Our course begins with an opportunity to explore what it means to be a mathematician. We will do this by pursuing mathematical investigations as groups and individuals. Your mathematician’s notebook provides tools to pursue these investigations. It also prepares you to utilize this kind of notebook with your students. The criteria for this notebook is described on the Notebook Specification Sheet and we will discuss it in detail in class.

 

Teacher’s Portfolio:

As a way of organizing your work and making your process transparent, you will develop a portfolio that will be organized around the following processes and products: Planning, Assessment, and Inquiry/Research. This portfolio is described in detail on the Portfolio Specification sheet.

 

Critical Conversations

One way in which we will use Blackboard is to develop an online community reserved for an essential teacher practice: developing a safe place where you can be critical about your teacher self. For the first six weeks of the course, these conversations will help us examine the nature of mathematics and what it means to be a mathematician. Once in the schools, we expect these conversations to help you change the way you work with children in classrooms, to help you realize something new that you would like to implement, and most importantly to allow you to take risks within your teaching. You will be evaluated based on a set of seven criteria.

 

The Final Piece

After seven weeks of intense experience working with and teaching children, it will be time to take action on what you have learned. The teaching experience will stir up many thoughts, questions, and ideas that you have around teaching and learning. This final piece provides you the opportunity to spend the last few weeks of this class reflecting on what you have learned and what you are thinking about at that point, and then designing a way to take action on an aspect of your teaching. Here’s another way of looking at this final assignment: What’s the next step in your teaching? As a teacher, what do you feel you need or want to do with what you have learned about teaching in this class?

 

Participation and Contributions to Class

Attendance is mandatory in a class such as this. Without you here, we are lacking as a whole and will miss your contributions. Particularly since much of the work we do in class will depend upon partnering and small work groups, your contribution is a must for not only your success but the success of your peers as well. More than two absences from Arcadia campus days will lower your overall participation grade to a C. In addition, because you are working with children who expect you to be there, you may never be absent on field experience days.
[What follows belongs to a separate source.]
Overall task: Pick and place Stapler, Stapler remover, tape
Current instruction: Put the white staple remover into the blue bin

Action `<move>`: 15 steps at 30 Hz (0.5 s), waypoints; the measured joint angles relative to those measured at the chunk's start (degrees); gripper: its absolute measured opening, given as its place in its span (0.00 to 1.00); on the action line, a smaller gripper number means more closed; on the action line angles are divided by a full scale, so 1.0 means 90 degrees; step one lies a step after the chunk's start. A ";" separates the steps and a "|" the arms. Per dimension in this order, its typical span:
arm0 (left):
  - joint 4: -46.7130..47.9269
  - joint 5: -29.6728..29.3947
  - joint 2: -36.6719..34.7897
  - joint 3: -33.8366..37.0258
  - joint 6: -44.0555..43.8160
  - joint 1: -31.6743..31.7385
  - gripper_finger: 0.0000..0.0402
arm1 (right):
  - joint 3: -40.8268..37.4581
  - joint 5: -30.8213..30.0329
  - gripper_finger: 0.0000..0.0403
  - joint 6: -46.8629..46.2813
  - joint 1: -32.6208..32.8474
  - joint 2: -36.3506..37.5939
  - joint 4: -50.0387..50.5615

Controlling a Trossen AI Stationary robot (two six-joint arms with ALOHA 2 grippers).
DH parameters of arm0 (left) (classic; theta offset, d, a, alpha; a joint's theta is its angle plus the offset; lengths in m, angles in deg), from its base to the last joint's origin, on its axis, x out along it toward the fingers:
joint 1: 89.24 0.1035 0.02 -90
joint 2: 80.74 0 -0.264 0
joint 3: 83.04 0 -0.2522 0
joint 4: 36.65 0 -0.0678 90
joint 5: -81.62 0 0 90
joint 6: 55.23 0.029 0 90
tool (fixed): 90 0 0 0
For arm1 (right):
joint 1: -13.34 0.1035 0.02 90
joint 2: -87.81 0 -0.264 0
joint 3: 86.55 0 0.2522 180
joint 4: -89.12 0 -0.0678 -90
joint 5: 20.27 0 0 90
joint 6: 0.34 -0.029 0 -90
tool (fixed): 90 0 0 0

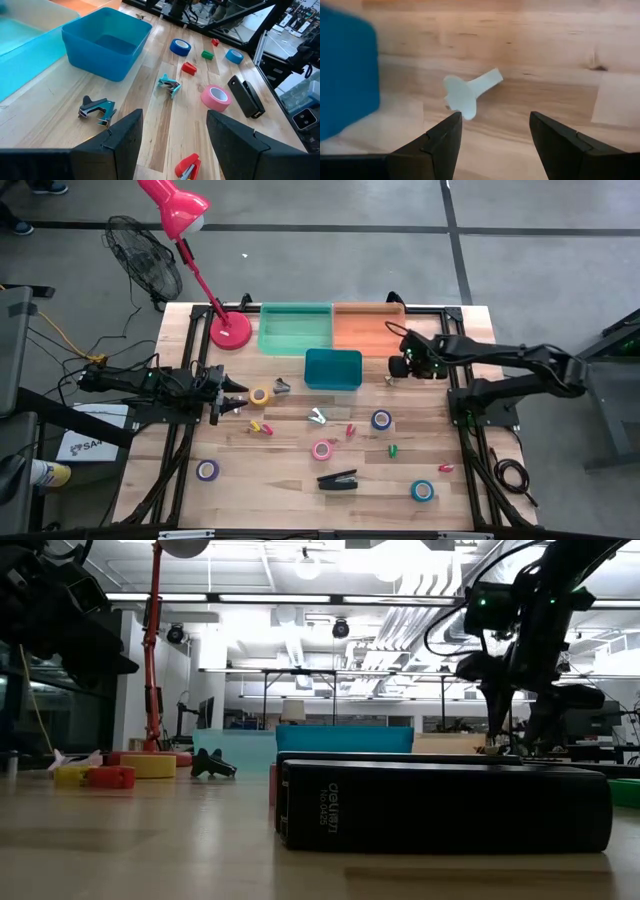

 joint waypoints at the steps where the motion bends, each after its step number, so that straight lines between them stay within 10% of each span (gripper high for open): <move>1: 0.0000 0.0000 0.0000 0.0000 0.0001 0.0001 0.54 | 0.0000 -0.0032 0.56 -0.0187 0.0000 -0.0050 -0.0050; 15: -0.0002 0.0000 0.0000 0.0000 0.0000 0.0002 0.54 | -0.0002 -0.0538 0.56 -0.1859 0.0012 -0.0161 -0.0768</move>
Missing more than one Edmonds/Henry/McCloskey day results in at best a C- for participation. Please contact us ahead of time if you can’t make class. Our phone numbers and emails are listed at the top of the syllabus.

 

In order for this course to be meaningful and successful, it is essential that you take responsibility for your own learning. We want you to participate by sharing ideas, trying things out that you are not sure of, and supporting your colleagues (and professors!) taking risks as well.